> WORK TO COMPLETE
All lines holding the word "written" are to be copied from the records beneath.

> RECORDS SHOWN
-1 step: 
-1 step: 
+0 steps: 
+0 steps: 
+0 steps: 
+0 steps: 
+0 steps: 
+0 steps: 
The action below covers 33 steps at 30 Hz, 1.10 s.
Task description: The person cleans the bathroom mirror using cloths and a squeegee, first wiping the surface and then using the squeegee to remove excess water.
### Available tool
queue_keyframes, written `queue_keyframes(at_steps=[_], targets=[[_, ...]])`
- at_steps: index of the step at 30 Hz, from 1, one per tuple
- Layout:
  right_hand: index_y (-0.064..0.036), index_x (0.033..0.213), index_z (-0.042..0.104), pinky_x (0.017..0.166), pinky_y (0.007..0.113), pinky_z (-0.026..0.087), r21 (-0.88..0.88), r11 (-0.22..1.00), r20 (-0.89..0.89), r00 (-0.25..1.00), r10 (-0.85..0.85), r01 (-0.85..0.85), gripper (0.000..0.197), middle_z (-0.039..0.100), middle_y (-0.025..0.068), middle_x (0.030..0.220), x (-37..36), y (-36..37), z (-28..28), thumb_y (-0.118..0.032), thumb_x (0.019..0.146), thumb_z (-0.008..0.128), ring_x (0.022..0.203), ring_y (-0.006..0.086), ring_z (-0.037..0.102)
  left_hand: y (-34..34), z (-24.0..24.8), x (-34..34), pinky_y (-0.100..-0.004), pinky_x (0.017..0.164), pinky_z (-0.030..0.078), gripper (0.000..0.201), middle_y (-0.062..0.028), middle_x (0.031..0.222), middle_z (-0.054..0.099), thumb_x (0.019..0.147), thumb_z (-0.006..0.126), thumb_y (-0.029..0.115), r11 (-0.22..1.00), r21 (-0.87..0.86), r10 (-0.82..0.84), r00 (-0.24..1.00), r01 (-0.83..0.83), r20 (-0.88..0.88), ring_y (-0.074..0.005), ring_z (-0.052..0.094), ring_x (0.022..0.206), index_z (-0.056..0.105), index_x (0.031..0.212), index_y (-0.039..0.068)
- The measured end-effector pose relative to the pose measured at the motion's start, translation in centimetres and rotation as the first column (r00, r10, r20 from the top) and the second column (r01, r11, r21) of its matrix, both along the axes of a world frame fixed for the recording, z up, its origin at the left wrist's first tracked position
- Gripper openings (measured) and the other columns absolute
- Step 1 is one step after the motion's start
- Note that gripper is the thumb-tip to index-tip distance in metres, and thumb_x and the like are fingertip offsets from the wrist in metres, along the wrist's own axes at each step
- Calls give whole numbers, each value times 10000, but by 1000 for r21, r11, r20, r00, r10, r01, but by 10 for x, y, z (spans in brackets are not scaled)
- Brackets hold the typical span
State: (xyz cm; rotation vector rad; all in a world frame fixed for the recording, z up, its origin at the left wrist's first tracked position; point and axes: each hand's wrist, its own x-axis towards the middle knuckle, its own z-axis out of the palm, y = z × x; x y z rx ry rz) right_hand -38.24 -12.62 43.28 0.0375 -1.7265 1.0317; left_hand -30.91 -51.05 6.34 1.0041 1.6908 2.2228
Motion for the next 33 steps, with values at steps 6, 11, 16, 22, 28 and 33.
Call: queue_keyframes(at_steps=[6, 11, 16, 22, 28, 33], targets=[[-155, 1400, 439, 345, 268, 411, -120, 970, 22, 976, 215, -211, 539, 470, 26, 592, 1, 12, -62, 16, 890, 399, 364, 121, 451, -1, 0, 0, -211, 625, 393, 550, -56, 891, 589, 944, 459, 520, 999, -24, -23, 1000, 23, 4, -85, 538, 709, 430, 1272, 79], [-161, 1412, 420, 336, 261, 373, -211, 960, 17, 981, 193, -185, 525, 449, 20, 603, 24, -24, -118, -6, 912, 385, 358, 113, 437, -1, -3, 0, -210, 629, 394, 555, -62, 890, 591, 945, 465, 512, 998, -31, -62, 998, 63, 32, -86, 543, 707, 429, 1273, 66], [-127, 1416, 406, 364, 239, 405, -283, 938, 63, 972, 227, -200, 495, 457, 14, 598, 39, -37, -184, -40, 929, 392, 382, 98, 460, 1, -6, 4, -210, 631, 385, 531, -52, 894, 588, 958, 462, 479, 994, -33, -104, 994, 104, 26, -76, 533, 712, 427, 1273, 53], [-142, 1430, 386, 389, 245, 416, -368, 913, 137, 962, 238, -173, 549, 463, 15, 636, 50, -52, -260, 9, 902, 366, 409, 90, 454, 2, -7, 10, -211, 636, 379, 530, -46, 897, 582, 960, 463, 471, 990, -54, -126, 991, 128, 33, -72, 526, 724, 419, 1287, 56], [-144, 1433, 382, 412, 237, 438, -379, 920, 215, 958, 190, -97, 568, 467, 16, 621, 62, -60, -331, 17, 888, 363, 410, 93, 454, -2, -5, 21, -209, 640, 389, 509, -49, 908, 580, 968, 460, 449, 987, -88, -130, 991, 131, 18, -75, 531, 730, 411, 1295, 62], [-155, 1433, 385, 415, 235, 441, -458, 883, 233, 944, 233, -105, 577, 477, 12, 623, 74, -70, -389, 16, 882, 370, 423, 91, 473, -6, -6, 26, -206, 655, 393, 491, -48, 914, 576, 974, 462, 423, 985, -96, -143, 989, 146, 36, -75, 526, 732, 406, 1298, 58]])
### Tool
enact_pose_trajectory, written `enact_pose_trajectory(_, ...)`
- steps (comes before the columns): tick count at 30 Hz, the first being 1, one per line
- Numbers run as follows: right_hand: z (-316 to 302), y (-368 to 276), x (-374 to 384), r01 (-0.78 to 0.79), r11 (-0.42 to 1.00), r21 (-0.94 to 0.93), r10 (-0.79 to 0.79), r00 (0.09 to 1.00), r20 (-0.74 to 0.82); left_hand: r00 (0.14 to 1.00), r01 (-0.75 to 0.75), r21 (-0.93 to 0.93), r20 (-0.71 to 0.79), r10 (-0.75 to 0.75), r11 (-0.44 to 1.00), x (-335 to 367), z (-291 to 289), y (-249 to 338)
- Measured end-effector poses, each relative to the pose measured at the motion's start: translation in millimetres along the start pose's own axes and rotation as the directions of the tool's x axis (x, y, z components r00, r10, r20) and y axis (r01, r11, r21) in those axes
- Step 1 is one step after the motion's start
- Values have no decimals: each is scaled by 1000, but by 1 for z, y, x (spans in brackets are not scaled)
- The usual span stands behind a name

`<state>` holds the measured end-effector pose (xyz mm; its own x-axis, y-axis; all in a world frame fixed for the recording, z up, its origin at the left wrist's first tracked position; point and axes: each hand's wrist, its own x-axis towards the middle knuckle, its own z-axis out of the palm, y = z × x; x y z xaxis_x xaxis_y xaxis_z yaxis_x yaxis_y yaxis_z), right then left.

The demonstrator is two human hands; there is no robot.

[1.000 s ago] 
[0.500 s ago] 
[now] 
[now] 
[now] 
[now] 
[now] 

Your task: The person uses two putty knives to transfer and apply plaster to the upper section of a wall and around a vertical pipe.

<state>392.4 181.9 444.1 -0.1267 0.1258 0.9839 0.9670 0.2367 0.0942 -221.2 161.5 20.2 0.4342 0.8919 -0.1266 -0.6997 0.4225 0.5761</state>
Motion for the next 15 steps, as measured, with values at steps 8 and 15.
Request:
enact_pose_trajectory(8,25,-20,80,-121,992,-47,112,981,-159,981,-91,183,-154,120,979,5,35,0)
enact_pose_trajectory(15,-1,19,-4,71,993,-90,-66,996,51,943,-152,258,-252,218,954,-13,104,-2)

> SOLUTION BELOW
queue_keyframes, written `queue_keyframes(at_steps=[_], targets=[[_, ...]])`
enact_pose_trajectory, written `enact_pose_trajectory(_, ...)`

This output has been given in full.